Lennox CEO, CFO on consumers, residential volumes, and tariffs

The company this week kicked off HVAC manufacturers' second-quarter earnings reports, with execs pulling the curtain back on several trends

Lennox

Image: PCBS via Lennox

Lennox this week kicked off HVAC manufacturers’ second-quarter earnings reports, with executives pulling the curtain back on consumer demand, market trends, and the ongoing tariff situation. 

The big picture: Since the company’s last earnings call in late April, the Trump administration has announced new tariffs and moved forward with eliminating a set of HVAC-focused tax credits at the end of this year. 

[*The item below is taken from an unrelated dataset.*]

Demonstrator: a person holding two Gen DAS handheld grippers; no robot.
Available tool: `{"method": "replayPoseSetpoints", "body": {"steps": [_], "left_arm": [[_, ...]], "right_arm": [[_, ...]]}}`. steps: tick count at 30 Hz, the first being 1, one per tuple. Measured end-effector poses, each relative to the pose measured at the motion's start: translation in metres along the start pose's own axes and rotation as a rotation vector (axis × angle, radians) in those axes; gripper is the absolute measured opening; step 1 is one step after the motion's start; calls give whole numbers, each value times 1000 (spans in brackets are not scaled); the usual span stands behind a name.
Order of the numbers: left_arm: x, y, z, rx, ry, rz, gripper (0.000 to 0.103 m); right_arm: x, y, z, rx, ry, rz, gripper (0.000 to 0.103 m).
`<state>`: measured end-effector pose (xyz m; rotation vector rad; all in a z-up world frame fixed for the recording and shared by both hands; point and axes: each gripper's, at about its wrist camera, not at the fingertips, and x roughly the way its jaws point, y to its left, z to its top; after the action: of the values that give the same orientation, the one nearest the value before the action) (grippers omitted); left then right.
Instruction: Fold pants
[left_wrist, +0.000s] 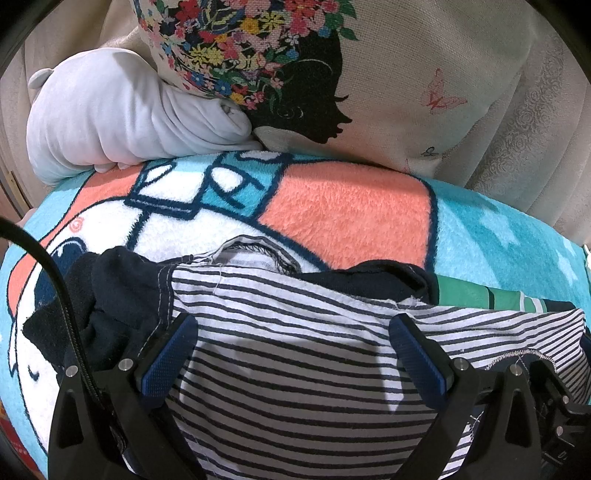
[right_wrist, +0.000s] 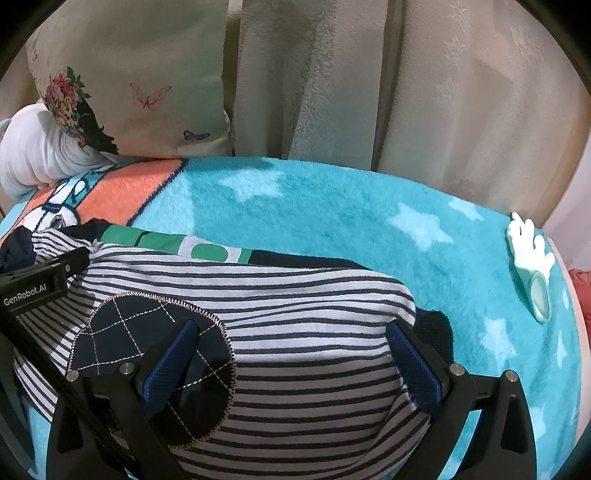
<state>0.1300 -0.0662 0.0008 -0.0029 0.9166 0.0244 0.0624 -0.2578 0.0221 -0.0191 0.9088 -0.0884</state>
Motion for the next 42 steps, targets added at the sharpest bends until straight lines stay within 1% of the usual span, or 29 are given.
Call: {"method": "replayPoseSetpoints", "body": {"steps": [8, 9, 17, 21, 32, 33, 42], "left_arm": [[0, 0, 0, 0, 0, 0, 103], [0, 1, 0, 0, 0, 0, 103], [0, 0, 1, 0, 0, 0, 103], [0, 0, 1, 0, 0, 0, 103], [-1, -1, -1, -5, 2, -8, 103], [-1, -1, -1, -6, 2, -9, 103], [1, 7, 1, -5, 1, -6, 103]], "right_arm": [[-1, 12, 0, -1, 0, 1, 103], [0, 8, 0, -1, 0, 0, 103], [0, 7, -1, -12, 1, -11, 103], [0, 4, -1, 4, 2, 9, 103], [-1, 9, -1, 4, 3, 10, 103], [-1, 4, -1, 4, 3, 10, 103], [-1, 8, -2, 3, 2, 9, 103]]}}
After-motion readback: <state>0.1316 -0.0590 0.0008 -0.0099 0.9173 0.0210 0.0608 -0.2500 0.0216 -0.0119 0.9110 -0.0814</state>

What’s happening: During the quarter, R-454B equipment represented 90 percent of Lennox’s ‘refrigerant-based’ product sales, and the company’s revenue grew slightly — but its residential unit volumes fell nine percent year-over-year.

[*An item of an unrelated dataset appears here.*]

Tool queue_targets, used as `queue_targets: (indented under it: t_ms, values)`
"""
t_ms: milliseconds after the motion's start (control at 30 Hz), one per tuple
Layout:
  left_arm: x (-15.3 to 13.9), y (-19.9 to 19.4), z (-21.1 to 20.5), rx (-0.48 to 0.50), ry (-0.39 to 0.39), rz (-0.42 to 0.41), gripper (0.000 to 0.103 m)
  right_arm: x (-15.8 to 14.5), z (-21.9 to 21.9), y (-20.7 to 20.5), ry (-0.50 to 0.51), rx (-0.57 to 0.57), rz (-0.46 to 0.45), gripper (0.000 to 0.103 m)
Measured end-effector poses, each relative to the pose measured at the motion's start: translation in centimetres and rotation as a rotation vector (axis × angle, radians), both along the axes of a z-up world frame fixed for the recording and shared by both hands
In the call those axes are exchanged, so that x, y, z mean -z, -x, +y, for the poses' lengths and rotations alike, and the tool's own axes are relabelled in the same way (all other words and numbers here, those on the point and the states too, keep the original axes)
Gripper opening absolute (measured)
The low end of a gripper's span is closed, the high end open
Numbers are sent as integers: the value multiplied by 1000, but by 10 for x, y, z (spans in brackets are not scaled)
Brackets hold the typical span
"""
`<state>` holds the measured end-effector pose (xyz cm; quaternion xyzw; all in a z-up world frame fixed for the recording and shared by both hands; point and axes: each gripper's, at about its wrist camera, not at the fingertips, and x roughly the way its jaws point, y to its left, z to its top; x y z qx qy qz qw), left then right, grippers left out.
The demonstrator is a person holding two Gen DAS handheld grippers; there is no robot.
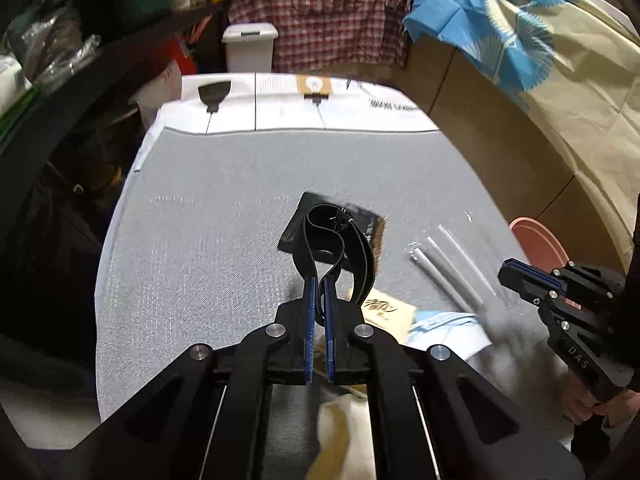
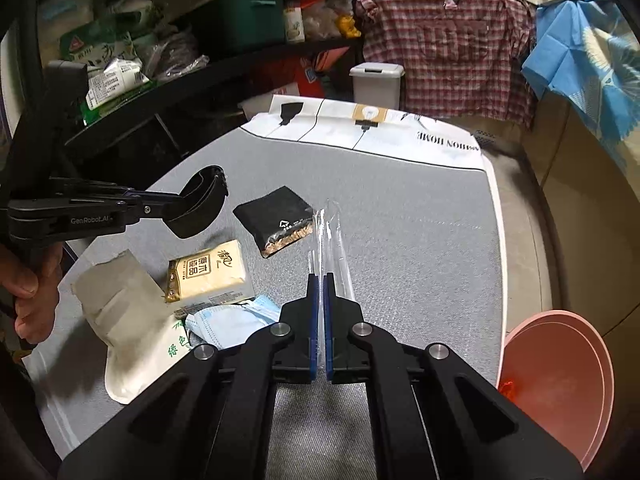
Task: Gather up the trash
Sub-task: 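Grasp the black strap with the left tool while the right tool grasps clear plastic tubes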
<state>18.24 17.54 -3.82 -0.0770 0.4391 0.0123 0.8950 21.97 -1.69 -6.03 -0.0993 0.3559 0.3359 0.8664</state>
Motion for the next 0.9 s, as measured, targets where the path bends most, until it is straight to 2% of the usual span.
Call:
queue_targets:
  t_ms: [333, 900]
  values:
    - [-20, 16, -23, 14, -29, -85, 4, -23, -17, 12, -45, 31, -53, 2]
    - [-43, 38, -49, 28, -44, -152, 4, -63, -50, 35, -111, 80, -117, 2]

  • “As anticipated, [residential] sales volumes declined, mainly because contractors and distributors are still selling through their R-410A inventory,” CFO Michael Quenzer said Wednesday.
  • “The slowdown was also influenced by continued softness in residential new construction and industrywide shortages of R-454B canisters,” he added, noting this “may have led to an increase in system repairs instead.”

Zoom out: At the end of the first quarter, Lennox provided full-year guidance shaped by expectations of a potential recession, with concerns that tariffs would lead to inflation, and that inflation would lead to consumers pulling back, CEO Alok Maskara explained. 

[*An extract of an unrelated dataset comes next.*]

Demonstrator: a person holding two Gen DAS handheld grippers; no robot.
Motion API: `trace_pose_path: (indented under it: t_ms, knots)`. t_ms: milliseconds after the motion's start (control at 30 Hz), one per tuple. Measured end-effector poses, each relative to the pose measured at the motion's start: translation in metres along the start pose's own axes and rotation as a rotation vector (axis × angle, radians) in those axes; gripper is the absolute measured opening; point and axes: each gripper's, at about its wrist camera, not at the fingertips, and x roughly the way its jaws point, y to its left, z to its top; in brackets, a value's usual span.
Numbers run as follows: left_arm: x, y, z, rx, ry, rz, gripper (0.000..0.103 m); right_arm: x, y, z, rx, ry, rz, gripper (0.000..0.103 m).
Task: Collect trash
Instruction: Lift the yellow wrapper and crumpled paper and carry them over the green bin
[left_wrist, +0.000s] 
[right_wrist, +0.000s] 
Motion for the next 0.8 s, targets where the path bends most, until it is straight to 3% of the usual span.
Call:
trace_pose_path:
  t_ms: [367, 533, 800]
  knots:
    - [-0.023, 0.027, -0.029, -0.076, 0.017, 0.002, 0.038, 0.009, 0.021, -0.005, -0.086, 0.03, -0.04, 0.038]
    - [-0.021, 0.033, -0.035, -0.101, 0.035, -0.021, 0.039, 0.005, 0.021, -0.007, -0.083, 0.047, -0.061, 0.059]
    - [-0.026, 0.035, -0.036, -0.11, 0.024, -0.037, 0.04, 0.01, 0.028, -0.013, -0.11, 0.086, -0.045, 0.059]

  • But, but, but: That hasn’t happened. “Things have just become more stable for the U.S. economy since then,” he said, referencing a more positive view on consumer confidence — and demand — going forward. 
  • For context, though 16 percent lower than December 2024, consumer confidence in July reached its highest value in five months, according to preliminary data from the University of Michigan. 

And yet: Despite the improved outlook, “We are beginning to see that more homeowners are choosing repair versus replace,” Maskara said — a U-turn from his April assessment — “as inflation and government incentives continue to influence some consumer behavior.” 

  • However, he added that, from his — and the company’s — perspective, rising prices haven’t contributed to a meaningful decrease in demand. “It remains a necessary purchase,” he noted. 

Show me the tariffs: Despite a number of countries’ tariff rates recently being lowered from their April levels, “[T]here’s a lot of uncertainty,” Maskara acknowledged. “You and I both wish we knew what’s going to happen on tariffs tomorrow, but we don’t.”

  • “[W]e remain concerned about tariffs coming from South Korea. We remain concerned about some of the August 1 tariff deadlines. And we remain concerned about the future of the U.S.-Mexico exemption,” he added. “So, we continue to watch out for those.”

Looking ahead: While Lennox projects full-year residential unit volumes to fall low-single-digits, and “the broader environment remains challenging,” per Maskara, “our internal momentum continues to accelerate,” he said.

  • “Equipment inventories in the channel are moving towards more typical levels, and the availability of R-454B canisters is expected to continue improving,” he added.